### What this task involves
Retype, exactly as they appear below, the lines between the line holding "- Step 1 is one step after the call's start" and the line holding "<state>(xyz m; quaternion", both ends included.

### Provided data

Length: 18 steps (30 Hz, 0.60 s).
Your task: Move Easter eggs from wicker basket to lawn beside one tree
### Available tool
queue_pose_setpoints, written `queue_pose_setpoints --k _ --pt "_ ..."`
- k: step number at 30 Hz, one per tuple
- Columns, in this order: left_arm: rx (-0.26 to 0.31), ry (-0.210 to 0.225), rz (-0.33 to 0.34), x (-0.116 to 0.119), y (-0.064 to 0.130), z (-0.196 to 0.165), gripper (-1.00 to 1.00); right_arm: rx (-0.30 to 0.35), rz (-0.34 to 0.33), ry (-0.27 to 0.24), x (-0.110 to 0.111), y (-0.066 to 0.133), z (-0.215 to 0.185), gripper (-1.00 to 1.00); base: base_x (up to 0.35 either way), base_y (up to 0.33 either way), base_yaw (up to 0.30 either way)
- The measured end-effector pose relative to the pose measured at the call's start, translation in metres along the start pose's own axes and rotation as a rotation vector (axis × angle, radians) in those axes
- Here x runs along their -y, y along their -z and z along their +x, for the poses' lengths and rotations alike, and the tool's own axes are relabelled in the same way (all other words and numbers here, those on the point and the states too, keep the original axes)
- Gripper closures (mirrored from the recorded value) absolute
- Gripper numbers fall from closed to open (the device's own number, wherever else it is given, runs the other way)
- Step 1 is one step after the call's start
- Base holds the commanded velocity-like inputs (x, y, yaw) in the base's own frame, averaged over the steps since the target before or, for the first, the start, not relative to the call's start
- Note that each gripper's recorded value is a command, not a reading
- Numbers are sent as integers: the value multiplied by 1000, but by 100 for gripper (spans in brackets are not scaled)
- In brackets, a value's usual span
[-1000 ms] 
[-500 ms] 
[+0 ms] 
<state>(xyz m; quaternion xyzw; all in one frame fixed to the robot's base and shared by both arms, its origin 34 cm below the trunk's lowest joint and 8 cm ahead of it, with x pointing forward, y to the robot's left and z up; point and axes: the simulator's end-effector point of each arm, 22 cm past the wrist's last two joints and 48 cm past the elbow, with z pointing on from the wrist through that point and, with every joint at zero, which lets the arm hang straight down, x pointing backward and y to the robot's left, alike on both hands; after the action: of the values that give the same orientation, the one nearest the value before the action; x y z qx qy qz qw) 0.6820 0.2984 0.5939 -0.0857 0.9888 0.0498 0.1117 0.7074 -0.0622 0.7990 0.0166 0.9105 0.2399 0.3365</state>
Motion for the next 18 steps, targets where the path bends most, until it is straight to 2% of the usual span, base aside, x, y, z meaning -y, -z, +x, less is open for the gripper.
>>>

### Answer box
- Step 1 is one step after the call's start
- Base holds the commanded velocity-like inputs (x, y, yaw) in the base's own frame, averaged over the steps since the target before or, for the first, the start, not relative to the call's start
- Note that each gripper's recorded value is a command, not a reading
- Numbers are sent as integers: the value multiplied by 1000, but by 100 for gripper (spans in brackets are not scaled)
- In brackets, a value's usual span
[-1000 ms] 
[-500 ms] 
[+0 ms] 
<state>(xyz m; quaternion xyzw; all in one frame fixed to the robot's base and shared by both arms, its origin 34 cm below the trunk's lowest joint and 8 cm ahead of it, with x pointing forward, y to the robot's left and z up; point and axes: the simulator's end-effector point of each arm, 22 cm past the wrist's last two joints and 48 cm past the elbow, with z pointing on from the wrist through that point and, with every joint at zero, which lets the arm hang straight down, x pointing backward and y to the robot's left, alike on both hands; after the action: of the values that give the same orientation, the one nearest the value before the action; x y z qx qy qz qw) 0.6820 0.2984 0.5939 -0.0857 0.9888 0.0498 0.1117 0.7074 -0.0622 0.7990 0.0166 0.9105 0.2399 0.3365</state>

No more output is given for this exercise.